With your help we will be sending both groups support materials, CDs and copies of COLOR-ALONG Ukulele. (The Kickstarter campaign is almost over- If you wish to order a copy or fund a program make sure you get in before April 1!)
Because of their dangerous situation, the girls faces do not appear in photos, but you know there is a huge smile just out of frame.
Read this blog post of Lauries–It will help you understand… Why Does She Love Me? is about one of her girls, facing her struggle to understand love. Laurie now has two “chota teachers”(little teachers) helping her- her first part time employees! All the stories in her blog are so beautiful I can not do them justice by exerpting, I suggest you read them through.
The Haitian taxi is a pickup-truck. Rain or shine, 15-50 people sit and stand in the bed of old Toyotas and bump up and down the roads.

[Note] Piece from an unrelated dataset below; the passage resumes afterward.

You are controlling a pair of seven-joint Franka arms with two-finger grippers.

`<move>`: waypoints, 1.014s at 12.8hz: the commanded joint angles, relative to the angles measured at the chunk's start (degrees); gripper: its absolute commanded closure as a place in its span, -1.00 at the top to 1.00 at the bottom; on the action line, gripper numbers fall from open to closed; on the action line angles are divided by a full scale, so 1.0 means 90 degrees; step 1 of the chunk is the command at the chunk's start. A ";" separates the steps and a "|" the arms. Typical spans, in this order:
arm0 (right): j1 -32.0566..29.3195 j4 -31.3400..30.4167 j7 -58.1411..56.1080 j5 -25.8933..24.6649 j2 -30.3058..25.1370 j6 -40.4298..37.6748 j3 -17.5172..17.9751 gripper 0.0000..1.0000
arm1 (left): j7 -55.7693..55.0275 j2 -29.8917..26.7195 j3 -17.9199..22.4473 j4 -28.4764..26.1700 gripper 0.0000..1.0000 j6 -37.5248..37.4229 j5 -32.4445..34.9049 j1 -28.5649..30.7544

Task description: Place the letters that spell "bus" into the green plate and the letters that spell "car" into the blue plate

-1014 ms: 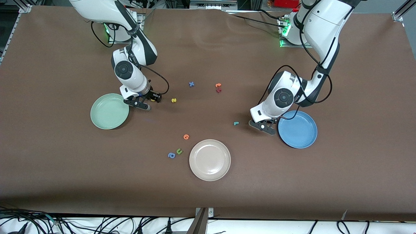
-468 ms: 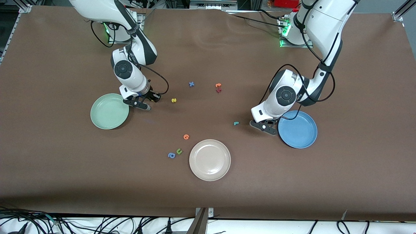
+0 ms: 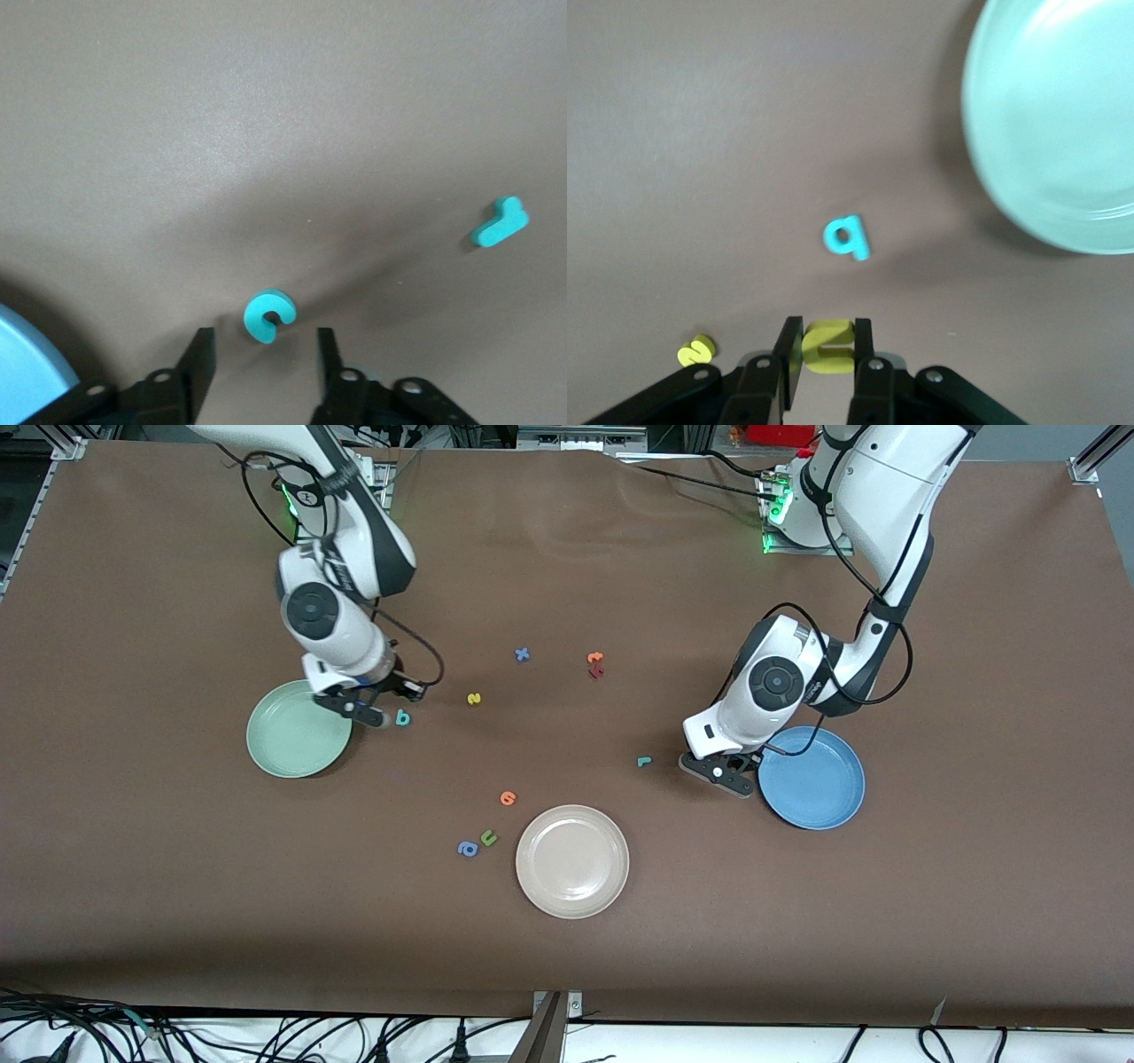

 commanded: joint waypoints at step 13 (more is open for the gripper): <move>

Rain or shine, you get a great view from there.
Not only did I see the lives of the people who live there, washing laundry in streams, cookig by the roadside, but I got to see my own life flash before my eyes quite a few times.
The end of the commute to the orphanage was always the best part. As we crackled up the rocky drive the children would stream out of the whitewashed concrete block home, running to greet the truck, chanting “gee-tar, gee-tar!!!!!” (Their name for the the ukuleles) until we had taken them down from the wall and passed them around for the day’s first impromptu lesson.
I have no dillusions about my impact on other people’s lives- I fully realize that the gift I recieved was greater than anything I left behind. The laughter and the joy, the love I felt will be with me always and has made my life better.
Laurie has given a huge part of her life to the girls in India, and I think she would be the first tell you how much she is receiving in return.
There are many ways to be rich.
Be frivilous with your wealth, indulge in joy. Laugh. Play. With love, the more you give away, the more you have.